TASK DIRECTIONS:
Each line from the beginning of the entries below through the line that includes "Return the mask of every instance of the **black cloth**" must be returned exactly as given.

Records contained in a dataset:

>>>>

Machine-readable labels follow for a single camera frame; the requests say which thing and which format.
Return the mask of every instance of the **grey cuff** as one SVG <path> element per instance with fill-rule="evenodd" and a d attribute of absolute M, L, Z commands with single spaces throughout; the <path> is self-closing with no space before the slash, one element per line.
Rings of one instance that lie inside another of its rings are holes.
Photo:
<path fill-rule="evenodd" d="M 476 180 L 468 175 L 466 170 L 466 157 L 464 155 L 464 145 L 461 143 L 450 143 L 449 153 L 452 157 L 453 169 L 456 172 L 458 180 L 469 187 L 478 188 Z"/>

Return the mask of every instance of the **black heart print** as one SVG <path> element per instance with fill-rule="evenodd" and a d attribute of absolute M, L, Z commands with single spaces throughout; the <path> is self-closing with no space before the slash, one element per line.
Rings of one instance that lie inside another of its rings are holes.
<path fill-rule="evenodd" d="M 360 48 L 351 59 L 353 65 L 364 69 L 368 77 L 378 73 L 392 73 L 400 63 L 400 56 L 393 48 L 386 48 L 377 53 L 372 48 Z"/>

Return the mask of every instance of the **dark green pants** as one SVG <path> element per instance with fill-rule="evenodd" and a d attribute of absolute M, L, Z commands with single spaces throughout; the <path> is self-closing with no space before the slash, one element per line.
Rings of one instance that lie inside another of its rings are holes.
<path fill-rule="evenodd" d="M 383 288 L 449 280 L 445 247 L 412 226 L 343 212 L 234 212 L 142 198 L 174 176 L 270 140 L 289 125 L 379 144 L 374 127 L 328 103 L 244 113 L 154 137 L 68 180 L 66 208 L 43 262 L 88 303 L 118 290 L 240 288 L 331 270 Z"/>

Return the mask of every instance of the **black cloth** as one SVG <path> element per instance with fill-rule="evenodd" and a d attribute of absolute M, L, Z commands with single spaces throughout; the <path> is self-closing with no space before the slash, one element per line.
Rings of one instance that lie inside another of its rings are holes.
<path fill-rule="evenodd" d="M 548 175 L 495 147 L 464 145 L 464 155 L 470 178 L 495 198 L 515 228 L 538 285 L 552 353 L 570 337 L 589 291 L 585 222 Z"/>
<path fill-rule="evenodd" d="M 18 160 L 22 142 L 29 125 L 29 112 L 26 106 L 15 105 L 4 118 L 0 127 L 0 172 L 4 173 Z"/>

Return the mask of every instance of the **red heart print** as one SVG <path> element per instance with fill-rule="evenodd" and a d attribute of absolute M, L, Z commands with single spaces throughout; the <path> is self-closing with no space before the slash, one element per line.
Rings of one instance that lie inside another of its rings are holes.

<<<<

ANSWER BELOW:
Machine-readable labels follow for a single camera frame; the requests say which thing and which format.
Return the mask of every instance of the **grey cuff** as one SVG <path> element per instance with fill-rule="evenodd" and a d attribute of absolute M, L, Z commands with single spaces throughout; the <path> is self-closing with no space before the slash, one element per line.
Rings of one instance that lie inside another of its rings are holes.
Photo:
<path fill-rule="evenodd" d="M 476 180 L 468 175 L 466 170 L 466 157 L 464 155 L 464 145 L 461 143 L 450 143 L 449 153 L 452 157 L 453 169 L 456 172 L 458 180 L 469 187 L 478 188 Z"/>

Return the mask of every instance of the **black heart print** as one SVG <path> element per instance with fill-rule="evenodd" and a d attribute of absolute M, L, Z commands with single spaces throughout; the <path> is self-closing with no space before the slash, one element per line.
Rings of one instance that lie inside another of its rings are holes.
<path fill-rule="evenodd" d="M 360 48 L 351 59 L 353 65 L 364 69 L 368 77 L 378 73 L 392 73 L 400 63 L 400 56 L 393 48 L 386 48 L 377 53 L 372 48 Z"/>

Return the mask of every instance of the **dark green pants** as one SVG <path> element per instance with fill-rule="evenodd" and a d attribute of absolute M, L, Z commands with single spaces throughout; the <path> is self-closing with no space before the slash, one element per line.
Rings of one instance that lie inside another of its rings are holes.
<path fill-rule="evenodd" d="M 383 288 L 449 280 L 445 247 L 412 226 L 343 212 L 234 212 L 142 198 L 174 176 L 270 140 L 289 125 L 379 144 L 374 127 L 328 103 L 244 113 L 154 137 L 68 180 L 66 208 L 43 262 L 88 303 L 118 290 L 240 288 L 331 270 Z"/>

Return the mask of every instance of the **black cloth** as one SVG <path> element per instance with fill-rule="evenodd" and a d attribute of absolute M, L, Z commands with single spaces throughout; the <path> is self-closing with no space before the slash, one element per line.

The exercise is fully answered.